**What to work on**
The word "rail" turns up on some lines of this data; say how many, and give no other text.

**Data to process**
::::

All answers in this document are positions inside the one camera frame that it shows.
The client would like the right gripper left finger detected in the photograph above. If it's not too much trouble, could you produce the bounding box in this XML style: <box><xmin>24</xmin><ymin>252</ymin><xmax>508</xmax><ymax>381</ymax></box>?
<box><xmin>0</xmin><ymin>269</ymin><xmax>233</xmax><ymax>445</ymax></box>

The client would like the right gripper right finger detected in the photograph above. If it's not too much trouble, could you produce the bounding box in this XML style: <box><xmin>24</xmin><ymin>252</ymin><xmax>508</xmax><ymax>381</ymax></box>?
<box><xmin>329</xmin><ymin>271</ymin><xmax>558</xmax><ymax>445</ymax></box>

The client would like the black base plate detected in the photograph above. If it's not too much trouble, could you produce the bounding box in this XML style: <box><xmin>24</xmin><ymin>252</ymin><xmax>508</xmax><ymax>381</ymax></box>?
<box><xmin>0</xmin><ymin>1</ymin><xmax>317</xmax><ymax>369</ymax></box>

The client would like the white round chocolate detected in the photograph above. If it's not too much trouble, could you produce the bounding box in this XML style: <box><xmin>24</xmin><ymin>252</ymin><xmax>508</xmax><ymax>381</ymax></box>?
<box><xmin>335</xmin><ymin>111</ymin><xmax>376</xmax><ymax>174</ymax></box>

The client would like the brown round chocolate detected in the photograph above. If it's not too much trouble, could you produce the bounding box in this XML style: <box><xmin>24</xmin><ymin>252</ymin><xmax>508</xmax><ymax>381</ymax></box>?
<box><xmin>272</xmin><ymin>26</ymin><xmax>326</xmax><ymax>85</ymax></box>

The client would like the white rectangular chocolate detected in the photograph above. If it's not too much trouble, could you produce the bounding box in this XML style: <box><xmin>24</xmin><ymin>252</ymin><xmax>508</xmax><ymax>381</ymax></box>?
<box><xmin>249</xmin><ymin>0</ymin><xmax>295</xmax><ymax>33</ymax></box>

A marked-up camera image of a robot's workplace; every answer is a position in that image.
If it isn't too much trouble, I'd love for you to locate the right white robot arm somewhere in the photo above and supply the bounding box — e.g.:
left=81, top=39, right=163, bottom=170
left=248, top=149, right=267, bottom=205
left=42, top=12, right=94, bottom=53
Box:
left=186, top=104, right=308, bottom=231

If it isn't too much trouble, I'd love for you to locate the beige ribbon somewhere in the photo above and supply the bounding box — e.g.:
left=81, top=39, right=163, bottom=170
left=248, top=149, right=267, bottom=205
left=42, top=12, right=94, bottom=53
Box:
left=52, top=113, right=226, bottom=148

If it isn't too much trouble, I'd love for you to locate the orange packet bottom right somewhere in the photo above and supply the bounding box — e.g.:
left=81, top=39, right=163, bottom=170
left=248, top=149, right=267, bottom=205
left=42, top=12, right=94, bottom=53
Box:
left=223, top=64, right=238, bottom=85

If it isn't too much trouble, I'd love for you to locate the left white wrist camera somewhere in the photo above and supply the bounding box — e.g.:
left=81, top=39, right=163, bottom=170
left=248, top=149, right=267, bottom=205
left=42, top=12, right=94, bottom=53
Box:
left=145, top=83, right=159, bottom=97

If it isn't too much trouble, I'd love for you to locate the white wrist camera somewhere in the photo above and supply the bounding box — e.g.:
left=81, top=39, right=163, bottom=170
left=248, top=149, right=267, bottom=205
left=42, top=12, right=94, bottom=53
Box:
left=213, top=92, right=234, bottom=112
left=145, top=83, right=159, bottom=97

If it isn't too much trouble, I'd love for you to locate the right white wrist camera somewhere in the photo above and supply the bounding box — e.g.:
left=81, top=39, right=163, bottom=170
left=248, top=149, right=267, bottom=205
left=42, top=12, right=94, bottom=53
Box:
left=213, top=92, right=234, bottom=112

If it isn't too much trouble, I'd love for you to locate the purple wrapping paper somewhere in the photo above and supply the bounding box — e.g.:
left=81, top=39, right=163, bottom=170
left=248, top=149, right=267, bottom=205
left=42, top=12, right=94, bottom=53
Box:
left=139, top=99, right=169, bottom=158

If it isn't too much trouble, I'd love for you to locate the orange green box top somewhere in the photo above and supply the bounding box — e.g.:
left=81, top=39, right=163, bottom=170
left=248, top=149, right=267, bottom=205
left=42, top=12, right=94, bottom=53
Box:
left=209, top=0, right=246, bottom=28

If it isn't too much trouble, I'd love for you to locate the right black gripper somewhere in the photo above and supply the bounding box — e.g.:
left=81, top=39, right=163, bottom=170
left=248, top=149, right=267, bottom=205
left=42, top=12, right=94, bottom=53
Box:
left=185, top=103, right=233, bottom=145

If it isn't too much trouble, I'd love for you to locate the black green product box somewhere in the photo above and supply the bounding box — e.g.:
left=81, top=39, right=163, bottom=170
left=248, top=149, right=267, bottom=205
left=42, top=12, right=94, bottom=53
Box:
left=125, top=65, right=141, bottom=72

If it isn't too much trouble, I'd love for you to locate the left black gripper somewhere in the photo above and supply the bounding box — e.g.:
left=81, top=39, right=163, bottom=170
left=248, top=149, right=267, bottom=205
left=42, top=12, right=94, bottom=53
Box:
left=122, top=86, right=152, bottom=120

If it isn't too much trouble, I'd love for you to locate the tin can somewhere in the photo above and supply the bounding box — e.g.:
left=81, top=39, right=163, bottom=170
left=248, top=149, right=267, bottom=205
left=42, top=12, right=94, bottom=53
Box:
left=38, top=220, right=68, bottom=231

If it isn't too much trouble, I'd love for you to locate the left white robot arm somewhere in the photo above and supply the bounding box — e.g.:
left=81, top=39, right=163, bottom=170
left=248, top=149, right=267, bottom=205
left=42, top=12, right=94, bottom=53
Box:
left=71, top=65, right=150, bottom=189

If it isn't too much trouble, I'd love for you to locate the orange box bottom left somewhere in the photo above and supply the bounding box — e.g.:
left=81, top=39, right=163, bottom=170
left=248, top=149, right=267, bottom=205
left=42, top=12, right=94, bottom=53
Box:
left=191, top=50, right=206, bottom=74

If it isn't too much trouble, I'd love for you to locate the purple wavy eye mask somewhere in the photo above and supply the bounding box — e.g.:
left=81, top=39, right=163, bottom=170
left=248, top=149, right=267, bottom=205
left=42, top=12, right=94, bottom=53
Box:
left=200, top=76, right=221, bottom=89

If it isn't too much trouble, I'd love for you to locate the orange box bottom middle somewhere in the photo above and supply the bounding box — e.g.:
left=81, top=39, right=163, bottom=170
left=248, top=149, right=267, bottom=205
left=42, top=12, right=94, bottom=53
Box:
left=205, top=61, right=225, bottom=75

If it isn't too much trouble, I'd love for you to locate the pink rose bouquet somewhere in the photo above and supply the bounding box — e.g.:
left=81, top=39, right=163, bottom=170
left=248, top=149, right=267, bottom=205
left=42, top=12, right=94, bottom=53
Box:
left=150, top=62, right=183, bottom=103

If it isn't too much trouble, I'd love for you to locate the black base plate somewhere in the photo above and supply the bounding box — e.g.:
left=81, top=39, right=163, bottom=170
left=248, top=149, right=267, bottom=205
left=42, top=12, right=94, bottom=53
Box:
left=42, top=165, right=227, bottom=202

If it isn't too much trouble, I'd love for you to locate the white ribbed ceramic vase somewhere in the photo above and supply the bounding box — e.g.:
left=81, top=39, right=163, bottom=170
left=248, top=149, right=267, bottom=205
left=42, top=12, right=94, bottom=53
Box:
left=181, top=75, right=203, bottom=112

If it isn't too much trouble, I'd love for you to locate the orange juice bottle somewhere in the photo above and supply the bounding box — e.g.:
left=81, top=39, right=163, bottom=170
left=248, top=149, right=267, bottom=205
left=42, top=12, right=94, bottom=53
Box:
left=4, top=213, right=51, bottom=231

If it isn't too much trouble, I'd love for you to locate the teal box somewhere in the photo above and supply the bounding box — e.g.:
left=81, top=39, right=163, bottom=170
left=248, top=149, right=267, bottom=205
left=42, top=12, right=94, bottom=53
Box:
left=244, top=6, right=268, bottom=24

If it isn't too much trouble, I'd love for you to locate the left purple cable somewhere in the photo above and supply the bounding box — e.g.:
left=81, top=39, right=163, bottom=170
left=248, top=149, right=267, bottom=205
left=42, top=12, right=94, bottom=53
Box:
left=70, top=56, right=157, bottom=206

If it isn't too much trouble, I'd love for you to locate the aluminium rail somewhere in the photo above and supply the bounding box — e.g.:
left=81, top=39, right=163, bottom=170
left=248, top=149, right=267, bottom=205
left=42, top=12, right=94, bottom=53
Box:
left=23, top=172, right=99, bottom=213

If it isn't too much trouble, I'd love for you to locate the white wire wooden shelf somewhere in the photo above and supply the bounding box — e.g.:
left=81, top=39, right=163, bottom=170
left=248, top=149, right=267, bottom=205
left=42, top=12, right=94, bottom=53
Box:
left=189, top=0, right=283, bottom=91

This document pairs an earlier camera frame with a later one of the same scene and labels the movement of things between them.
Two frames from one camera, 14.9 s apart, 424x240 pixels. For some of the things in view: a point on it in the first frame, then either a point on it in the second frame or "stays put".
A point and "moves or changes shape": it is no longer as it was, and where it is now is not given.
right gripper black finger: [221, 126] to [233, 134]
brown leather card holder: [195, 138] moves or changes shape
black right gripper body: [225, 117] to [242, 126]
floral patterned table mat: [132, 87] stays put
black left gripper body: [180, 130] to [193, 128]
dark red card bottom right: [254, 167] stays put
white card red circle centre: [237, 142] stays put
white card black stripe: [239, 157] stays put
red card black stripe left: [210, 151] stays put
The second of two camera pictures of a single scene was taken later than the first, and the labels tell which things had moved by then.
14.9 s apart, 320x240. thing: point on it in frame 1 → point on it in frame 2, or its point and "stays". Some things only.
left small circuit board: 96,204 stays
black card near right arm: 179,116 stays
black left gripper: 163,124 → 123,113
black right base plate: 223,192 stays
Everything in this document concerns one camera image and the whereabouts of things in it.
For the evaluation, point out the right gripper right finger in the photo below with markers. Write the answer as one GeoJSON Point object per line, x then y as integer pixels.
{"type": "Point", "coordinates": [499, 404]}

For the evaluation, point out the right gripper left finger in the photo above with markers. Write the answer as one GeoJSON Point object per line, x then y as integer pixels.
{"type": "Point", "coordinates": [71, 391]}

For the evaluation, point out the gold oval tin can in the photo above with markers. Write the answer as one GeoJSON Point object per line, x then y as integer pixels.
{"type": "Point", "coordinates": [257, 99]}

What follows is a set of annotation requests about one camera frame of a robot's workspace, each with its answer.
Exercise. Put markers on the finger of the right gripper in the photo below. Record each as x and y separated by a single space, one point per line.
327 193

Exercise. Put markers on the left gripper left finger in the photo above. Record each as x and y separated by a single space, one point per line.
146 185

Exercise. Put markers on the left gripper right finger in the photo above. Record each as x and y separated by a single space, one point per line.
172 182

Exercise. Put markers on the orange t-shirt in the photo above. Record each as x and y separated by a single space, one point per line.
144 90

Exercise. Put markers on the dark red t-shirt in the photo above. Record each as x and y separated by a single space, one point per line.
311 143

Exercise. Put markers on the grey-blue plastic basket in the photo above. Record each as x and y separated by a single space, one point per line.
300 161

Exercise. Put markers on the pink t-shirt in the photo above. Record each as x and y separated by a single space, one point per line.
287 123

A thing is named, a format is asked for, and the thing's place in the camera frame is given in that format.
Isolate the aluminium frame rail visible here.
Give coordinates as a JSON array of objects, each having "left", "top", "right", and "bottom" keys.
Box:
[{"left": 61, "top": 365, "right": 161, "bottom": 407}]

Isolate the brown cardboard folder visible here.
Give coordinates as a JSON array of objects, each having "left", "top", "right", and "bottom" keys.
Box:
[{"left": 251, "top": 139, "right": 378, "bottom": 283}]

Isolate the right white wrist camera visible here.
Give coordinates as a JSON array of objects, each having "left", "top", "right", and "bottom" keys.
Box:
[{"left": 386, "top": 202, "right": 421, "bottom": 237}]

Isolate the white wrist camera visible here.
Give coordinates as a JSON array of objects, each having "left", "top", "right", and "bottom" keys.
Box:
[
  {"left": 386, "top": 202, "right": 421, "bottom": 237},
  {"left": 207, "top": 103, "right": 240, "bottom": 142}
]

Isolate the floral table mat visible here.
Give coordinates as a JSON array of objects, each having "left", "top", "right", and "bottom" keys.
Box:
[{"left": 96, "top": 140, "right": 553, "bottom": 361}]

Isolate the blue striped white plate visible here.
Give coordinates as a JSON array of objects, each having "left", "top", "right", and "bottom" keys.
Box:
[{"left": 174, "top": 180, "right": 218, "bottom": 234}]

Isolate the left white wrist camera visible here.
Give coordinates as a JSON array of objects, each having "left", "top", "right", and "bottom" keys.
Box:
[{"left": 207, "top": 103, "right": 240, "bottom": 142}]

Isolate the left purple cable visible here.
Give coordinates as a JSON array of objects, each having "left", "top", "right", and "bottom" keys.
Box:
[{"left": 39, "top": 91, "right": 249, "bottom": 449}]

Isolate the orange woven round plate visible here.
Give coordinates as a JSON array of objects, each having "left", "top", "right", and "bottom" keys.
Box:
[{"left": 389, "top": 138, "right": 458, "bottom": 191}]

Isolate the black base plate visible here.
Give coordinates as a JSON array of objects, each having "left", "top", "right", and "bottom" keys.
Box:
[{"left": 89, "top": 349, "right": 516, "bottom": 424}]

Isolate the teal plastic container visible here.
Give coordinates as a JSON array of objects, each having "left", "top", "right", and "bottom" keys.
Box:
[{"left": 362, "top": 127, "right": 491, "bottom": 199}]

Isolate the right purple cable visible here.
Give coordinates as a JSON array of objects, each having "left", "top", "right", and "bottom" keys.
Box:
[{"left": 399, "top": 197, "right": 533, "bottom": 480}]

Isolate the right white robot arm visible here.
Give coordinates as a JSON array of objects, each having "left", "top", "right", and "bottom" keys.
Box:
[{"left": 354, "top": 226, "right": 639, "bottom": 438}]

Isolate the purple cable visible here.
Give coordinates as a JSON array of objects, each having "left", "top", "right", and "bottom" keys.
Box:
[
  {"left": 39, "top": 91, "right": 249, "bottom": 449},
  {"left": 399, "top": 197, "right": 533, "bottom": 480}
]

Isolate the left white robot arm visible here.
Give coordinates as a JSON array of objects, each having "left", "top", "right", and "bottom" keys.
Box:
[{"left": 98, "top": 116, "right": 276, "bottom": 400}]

::::

**Response for this exercise**
2